File: ~/.openclaw/workspace/.job-execution-monitor-state.json

{
  "lastCheck": 1771025000,
  "alerts": {
    "daily-wrap-up_missed": 1771024500
  }
}
  • lastCheck: unix timestamp of last check
  • alerts: map of alert_key → timestamp (prevents spam)

Instructions (for Agent)

In HEARTBEAT.md:

## Job Execution Monitor (every ~60min, rotate)

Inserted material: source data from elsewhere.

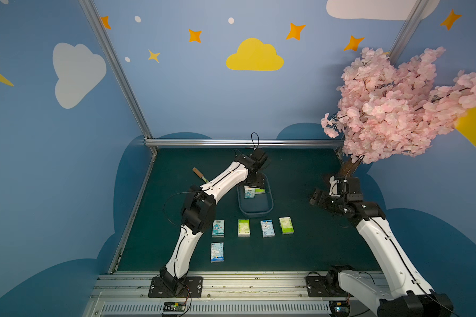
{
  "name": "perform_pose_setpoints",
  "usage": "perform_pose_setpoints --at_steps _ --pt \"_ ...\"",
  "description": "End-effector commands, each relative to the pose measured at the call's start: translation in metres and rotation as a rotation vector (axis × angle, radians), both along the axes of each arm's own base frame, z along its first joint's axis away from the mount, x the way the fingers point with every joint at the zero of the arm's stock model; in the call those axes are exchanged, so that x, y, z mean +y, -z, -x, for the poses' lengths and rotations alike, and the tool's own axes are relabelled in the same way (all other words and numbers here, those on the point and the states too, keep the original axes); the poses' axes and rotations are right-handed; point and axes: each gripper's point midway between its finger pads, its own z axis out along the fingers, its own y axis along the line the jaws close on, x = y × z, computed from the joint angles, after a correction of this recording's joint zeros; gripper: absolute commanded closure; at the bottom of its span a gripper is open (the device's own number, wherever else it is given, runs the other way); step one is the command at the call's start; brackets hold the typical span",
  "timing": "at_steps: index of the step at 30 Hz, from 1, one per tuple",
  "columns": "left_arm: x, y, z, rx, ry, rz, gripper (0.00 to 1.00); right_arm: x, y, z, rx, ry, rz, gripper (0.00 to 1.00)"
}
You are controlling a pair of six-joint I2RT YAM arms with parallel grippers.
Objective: Take the pocket tissues out of the storage box
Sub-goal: Pick up the pocket tissues from the storage box.
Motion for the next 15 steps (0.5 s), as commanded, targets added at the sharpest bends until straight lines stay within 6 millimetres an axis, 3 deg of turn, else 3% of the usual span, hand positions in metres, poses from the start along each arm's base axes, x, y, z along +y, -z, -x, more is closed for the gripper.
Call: perform_pose_setpoints --at_steps 1,6,15 --pt "0.001 0.005 0.0 0.02 -0.011 -0.021 0.12 -0.004 0.004 0.006 0.012 0.004 0.003 0.02" --pt "0.002 0.017 -0.006 0.019 -0.03 -0.044 0.15 -0.008 0.004 0.007 0.013 0.014 0.002 0.02" --pt "-0.001 0.03 -0.01 0.037 -0.021 -0.058 0.29 -0.013 0.003 0.008 0.009 0.029 -0.004 0.02"
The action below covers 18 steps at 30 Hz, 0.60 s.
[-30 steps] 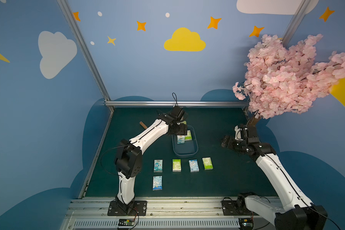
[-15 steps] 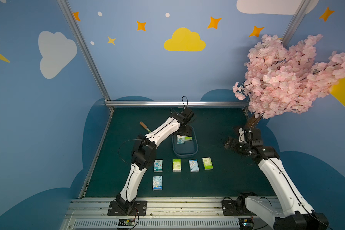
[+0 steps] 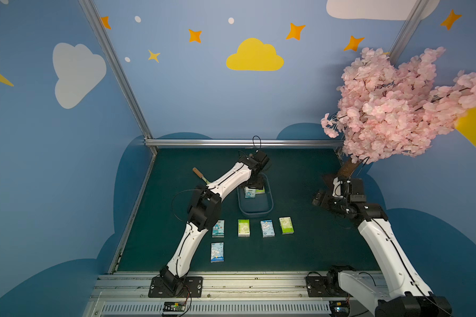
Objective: Take the pocket tissues out of the storage box
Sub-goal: Pick up the pocket tissues from the storage box.
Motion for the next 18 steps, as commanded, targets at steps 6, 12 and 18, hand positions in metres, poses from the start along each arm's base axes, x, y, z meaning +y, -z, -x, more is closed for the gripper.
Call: perform_pose_setpoints --at_steps 6,12,18 --pt "0.003 0.011 0.0 0.021 0.005 -0.038 0.32 -0.004 0.001 0.007 0.003 0.002 -0.004 0.02" --pt "0.005 0.014 0.002 0.032 0.011 -0.051 0.41 -0.005 0.001 0.006 0.005 0.006 -0.009 0.02" --pt "0.005 -0.003 0.002 0.005 0.033 -0.045 0.52 -0.006 0.001 0.006 0.006 0.007 -0.013 0.02"
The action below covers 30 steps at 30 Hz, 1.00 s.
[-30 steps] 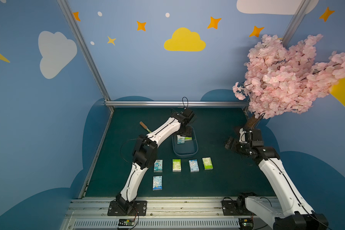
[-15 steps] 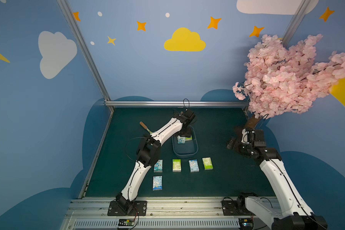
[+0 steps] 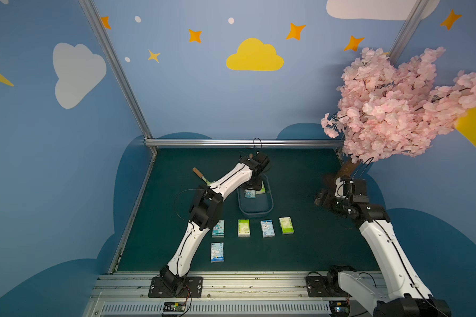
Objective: Take the pocket tissues out of the storage box
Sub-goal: Pick up the pocket tissues from the storage box.
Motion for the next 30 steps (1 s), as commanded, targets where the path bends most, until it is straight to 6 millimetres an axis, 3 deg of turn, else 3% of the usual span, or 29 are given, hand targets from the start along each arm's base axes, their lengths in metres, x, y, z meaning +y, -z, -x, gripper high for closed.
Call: perform_pose_setpoints --at_steps 1,11,18,22,30 --pt "0.001 -0.019 0.001 -0.024 0.02 -0.003 0.53 -0.001 0.004 0.005 0.014 -0.006 0.001 0.02" --pt "0.006 -0.095 0.02 -0.077 0.042 0.081 0.56 0.0 0.005 0.005 0.022 -0.011 -0.009 0.02" --pt "0.023 -0.142 0.058 -0.041 0.062 0.131 0.55 0.002 0.008 0.007 0.027 -0.017 -0.02 0.02" --pt "0.039 -0.151 0.09 0.016 0.046 0.145 0.55 0.003 0.011 0.011 0.029 -0.021 -0.027 0.02" --pt "0.065 -0.129 0.18 0.238 -0.009 0.215 0.57 0.005 0.017 0.02 0.033 -0.023 -0.041 0.02"
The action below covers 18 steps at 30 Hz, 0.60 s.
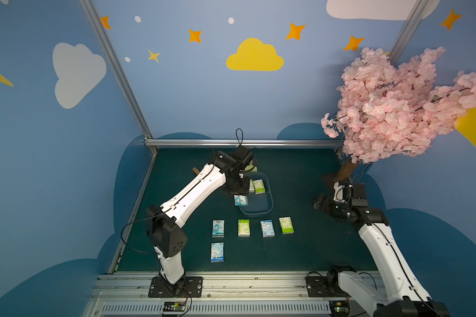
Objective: Take the pocket tissues out of the storage box
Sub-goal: Pick up the pocket tissues from the storage box, then place the pocket tissues at the center of the board.
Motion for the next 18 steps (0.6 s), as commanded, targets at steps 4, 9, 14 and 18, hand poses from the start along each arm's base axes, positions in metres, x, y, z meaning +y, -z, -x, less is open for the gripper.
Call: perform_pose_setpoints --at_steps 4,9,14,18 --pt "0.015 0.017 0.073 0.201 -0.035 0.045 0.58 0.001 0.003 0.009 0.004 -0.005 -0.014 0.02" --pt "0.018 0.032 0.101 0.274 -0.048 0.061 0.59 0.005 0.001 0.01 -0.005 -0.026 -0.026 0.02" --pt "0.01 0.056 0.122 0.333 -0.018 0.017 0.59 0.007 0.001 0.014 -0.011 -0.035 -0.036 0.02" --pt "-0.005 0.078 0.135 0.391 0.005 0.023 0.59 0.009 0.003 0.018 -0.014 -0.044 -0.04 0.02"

Check cron jobs for missed schedules. Only alert if problem found.

**Instructions:**
1. Load `job-execution-monitor.json` config
2. Call `cron list` 
3. For each job in config:
   - Extract `state.lastRunAtMs` and `state.lastStatus`
   - Parse schedule (e.g., "0 22 * * *" = 22:00 daily)
   - If last run > (expected time + tolerance): **ALERT**
   - If last run recent: **SILENT**
4. On alert: send wake event with job name, expected time, last run time
5. On recovery (was alerting before, now OK): send recovery wake event

**State tracking:** `~/.openclaw/workspace/.job-execution-monitor-state.json`
- Track which jobs already alerted (don't spam)
- Clear alert flag when job recovers

**Rotate check:** Only run every ~4th heartbeat (once/hour if heartbeat is 15min)

Examples

Scenario 1: Job missed

🔴 Job Execution Monitor: "daily-wrap-up" missed schedule
Expected: 22:00 ±10min
Last run: 5h 32m ago
Checking logs...

Scenario 2: Job recovered

✅ Job Execution Monitor: "daily-wrap-up" recovered
Last run: 22:02 (2min ago)

Scenario 3: All OK

(silent - no wake event, no alert)

Cost Analysis

Per check (~2k tokens):

  • Load config: ~200 tokens
  • Call cron list: ~500 tokens
  • Parse + compare: ~500 tokens
  • Decision + response: ~800 tokens

Daily (~48 checks):

  • 48 × 2k = ~100k tokens/day
  • Using Gemini Flash: ~$0.01/day

Compared to alternatives:

  • Bash script every 10min: 0 tokens, but complex + fragile
  • Cron job every 10min: 144 × 2k = ~300k tokens/day
  • Heartbeat every 60min: ~100k tokens/day ← chosen ✅

Files

  • SKILL.md - This documentation
  • README.md - Quick start
  • config/job-execution-monitor.example.json - Config template
  • scripts/patterns.json - Error patterns (phase 2)
  • ~/workspace/job-execution-monitor.json - User config
  • ~/workspace/.job-execution-monitor-state.json - Alert state

Philosophy

Smart monitoring, minimal cost.

  • Check frequency: ~1/hour (good enough for daily jobs)
  • Use cheapest LLM: Gemini Flash or Haiku
  • Only wake main session when real problems occur
  • State tracking prevents alert spam
  • Agent-based = leverages existing tools, no auth/API hassles

Phase 1 complete.
Phase 2 (pattern matching): Coming soon.
Phase 3 (structured validation): Future.